▶ [ACTIVITY]: What this exercise calls for is an exact copy of the data.
─── DATA LISTING ───
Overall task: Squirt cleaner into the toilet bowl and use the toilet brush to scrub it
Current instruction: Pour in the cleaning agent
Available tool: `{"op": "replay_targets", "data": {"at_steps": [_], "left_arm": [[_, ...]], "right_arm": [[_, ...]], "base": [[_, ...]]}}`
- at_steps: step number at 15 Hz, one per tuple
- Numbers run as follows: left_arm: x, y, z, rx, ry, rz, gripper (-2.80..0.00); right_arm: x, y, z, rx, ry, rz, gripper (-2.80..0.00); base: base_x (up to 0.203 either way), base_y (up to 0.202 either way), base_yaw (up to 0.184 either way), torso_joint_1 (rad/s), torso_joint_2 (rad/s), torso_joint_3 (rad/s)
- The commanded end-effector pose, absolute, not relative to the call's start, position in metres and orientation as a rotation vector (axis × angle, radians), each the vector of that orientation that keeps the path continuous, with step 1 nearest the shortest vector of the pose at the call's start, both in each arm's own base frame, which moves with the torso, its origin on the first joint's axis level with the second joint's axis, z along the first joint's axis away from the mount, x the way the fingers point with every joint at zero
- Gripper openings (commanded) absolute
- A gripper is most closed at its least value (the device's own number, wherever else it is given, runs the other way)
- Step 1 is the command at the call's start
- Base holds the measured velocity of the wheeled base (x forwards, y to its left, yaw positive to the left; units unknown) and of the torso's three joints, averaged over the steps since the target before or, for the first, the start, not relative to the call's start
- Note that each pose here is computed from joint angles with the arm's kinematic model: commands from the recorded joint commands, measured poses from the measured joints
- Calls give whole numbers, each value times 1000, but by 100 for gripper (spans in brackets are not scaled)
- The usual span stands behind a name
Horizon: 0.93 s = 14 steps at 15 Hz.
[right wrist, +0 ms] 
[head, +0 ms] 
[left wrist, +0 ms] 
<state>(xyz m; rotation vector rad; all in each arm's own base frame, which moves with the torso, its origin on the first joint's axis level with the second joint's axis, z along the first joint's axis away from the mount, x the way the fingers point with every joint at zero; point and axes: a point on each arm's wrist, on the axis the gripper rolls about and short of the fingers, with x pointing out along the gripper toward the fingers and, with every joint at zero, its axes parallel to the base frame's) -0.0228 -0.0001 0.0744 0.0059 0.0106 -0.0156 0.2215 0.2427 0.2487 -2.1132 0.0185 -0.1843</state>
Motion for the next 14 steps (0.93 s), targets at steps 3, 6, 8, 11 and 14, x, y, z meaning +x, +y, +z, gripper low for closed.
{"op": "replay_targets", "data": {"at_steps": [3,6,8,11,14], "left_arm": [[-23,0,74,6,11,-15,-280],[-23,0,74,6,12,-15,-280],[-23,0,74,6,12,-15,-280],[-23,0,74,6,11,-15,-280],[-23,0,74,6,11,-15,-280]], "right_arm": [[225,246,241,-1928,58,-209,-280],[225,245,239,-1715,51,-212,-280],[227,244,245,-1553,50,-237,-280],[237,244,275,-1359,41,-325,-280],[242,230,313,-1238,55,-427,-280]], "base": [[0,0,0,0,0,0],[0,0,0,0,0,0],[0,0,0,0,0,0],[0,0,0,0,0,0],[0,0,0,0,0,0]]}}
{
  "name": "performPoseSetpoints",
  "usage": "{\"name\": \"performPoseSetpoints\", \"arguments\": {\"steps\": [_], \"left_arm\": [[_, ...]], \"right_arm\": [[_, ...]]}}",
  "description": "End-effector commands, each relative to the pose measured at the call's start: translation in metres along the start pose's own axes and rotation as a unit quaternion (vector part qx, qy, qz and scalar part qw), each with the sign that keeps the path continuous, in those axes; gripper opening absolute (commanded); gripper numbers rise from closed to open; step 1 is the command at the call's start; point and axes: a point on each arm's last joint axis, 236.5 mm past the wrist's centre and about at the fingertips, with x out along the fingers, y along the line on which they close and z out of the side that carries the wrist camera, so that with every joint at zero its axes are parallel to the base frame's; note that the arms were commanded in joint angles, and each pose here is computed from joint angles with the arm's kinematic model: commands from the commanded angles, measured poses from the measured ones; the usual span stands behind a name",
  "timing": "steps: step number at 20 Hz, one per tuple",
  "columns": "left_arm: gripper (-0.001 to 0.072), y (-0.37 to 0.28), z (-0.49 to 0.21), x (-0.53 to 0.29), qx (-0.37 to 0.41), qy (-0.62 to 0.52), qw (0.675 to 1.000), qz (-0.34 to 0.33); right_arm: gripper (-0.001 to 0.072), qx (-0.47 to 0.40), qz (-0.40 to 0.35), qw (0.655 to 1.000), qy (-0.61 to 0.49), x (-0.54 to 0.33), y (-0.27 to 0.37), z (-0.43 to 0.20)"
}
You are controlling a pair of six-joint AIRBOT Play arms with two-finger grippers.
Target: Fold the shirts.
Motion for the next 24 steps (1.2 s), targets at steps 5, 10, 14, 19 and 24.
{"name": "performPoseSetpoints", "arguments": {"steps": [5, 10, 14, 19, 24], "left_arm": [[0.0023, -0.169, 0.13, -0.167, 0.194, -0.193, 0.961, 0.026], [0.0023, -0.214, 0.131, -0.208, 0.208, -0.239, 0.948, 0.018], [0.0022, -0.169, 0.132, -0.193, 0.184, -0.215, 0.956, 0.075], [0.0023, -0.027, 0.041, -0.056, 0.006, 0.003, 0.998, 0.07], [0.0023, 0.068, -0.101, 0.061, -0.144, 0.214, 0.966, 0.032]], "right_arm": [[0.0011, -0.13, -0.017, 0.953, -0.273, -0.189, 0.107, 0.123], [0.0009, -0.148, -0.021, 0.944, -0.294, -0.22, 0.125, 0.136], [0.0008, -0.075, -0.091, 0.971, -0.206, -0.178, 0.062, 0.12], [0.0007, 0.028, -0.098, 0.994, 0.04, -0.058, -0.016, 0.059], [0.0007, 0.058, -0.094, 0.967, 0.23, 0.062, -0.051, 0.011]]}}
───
▶ [TASK OUTPUT]:
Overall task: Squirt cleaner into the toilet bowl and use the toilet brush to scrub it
Current instruction: Pour in the cleaning agent
Available tool: `{"op": "replay_targets", "data": {"at_steps": [_], "left_arm": [[_, ...]], "right_arm": [[_, ...]], "base": [[_, ...]]}}`
- at_steps: step number at 15 Hz, one per tuple
- Numbers run as follows: left_arm: x, y, z, rx, ry, rz, gripper (-2.80..0.00); right_arm: x, y, z, rx, ry, rz, gripper (-2.80..0.00); base: base_x (up to 0.203 either way), base_y (up to 0.202 either way), base_yaw (up to 0.184 either way), torso_joint_1 (rad/s), torso_joint_2 (rad/s), torso_joint_3 (rad/s)
- The commanded end-effector pose, absolute, not relative to the call's start, position in metres and orientation as a rotation vector (axis × angle, radians), each the vector of that orientation that keeps the path continuous, with step 1 nearest the shortest vector of the pose at the call's start, both in each arm's own base frame, which moves with the torso, its origin on the first joint's axis level with the second joint's axis, z along the first joint's axis away from the mount, x the way the fingers point with every joint at zero
- Gripper openings (commanded) absolute
- A gripper is most closed at its least value (the device's own number, wherever else it is given, runs the other way)
- Step 1 is the command at the call's start
- Base holds the measured velocity of the wheeled base (x forwards, y to its left, yaw positive to the left; units unknown) and of the torso's three joints, averaged over the steps since the target before or, for the first, the start, not relative to the call's start
- Note that each pose here is computed from joint angles with the arm's kinematic model: commands from the recorded joint commands, measured poses from the measured joints
- Calls give whole numbers, each value times 1000, but by 100 for gripper (spans in brackets are not scaled)
- The usual span stands behind a name
Horizon: 0.93 s = 14 steps at 15 Hz.
[right wrist, +0 ms] 
[head, +0 ms] 
[left wrist, +0 ms] 
<state>(xyz m; rotation vector rad; all in each arm's own base frame, which moves with the torso, its origin on the first joint's axis level with the second joint's axis, z along the first joint's axis away from the mount, x the way the fingers point with every joint at zero; point and axes: a point on each arm's wrist, on the axis the gripper rolls about and short of the fingers, with x pointing out along the gripper toward the fingers and, with every joint at zero, its axes parallel to the base frame's) -0.0228 -0.0001 0.0744 0.0059 0.0106 -0.0156 0.2215 0.2427 0.2487 -2.1132 0.0185 -0.1843</state>
Motion for the next 14 steps (0.93 s), targets at steps 3, 6, 8, 11 and 14, x, y, z meaning +x, +y, +z, gripper low for closed.
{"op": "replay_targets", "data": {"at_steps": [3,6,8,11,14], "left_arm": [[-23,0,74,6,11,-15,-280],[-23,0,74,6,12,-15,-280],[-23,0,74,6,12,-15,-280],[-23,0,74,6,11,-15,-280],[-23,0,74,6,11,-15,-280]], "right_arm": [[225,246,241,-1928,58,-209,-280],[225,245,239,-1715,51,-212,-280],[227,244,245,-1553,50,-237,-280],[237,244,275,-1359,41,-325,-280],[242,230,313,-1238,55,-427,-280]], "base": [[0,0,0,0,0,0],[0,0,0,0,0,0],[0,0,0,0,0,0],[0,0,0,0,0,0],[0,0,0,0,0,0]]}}
{
  "name": "performPoseSetpoints",
  "usage": "{\"name\": \"performPoseSetpoints\", \"arguments\": {\"steps\": [_], \"left_arm\": [[_, ...]], \"right_arm\": [[_, ...]]}}",
  "description": "End-effector commands, each relative to the pose measured at the call's start: translation in metres along the start pose's own axes and rotation as a unit quaternion (vector part qx, qy, qz and scalar part qw), each with the sign that keeps the path continuous, in those axes; gripper opening absolute (commanded); gripper numbers rise from closed to open; step 1 is the command at the call's start; point and axes: a point on each arm's last joint axis, 236.5 mm past the wrist's centre and about at the fingertips, with x out along the fingers, y along the line on which they close and z out of the side that carries the wrist camera, so that with every joint at zero its axes are parallel to the base frame's; note that the arms were commanded in joint angles, and each pose here is computed from joint angles with the arm's kinematic model: commands from the commanded angles, measured poses from the measured ones; the usual span stands behind a name",
  "timing": "steps: step number at 20 Hz, one per tuple",
  "columns": "left_arm: gripper (-0.001 to 0.072), y (-0.37 to 0.28), z (-0.49 to 0.21), x (-0.53 to 0.29), qx (-0.37 to 0.41), qy (-0.62 to 0.52), qw (0.675 to 1.000), qz (-0.34 to 0.33); right_arm: gripper (-0.001 to 0.072), qx (-0.47 to 0.40), qz (-0.40 to 0.35), qw (0.655 to 1.000), qy (-0.61 to 0.49), x (-0.54 to 0.33), y (-0.27 to 0.37), z (-0.43 to 0.20)"
}
You are controlling a pair of six-joint AIRBOT Play arms with two-finger grippers.
Target: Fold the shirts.
Motion for the next 24 steps (1.2 s), targets at steps 5, 10, 14, 19 and 24.
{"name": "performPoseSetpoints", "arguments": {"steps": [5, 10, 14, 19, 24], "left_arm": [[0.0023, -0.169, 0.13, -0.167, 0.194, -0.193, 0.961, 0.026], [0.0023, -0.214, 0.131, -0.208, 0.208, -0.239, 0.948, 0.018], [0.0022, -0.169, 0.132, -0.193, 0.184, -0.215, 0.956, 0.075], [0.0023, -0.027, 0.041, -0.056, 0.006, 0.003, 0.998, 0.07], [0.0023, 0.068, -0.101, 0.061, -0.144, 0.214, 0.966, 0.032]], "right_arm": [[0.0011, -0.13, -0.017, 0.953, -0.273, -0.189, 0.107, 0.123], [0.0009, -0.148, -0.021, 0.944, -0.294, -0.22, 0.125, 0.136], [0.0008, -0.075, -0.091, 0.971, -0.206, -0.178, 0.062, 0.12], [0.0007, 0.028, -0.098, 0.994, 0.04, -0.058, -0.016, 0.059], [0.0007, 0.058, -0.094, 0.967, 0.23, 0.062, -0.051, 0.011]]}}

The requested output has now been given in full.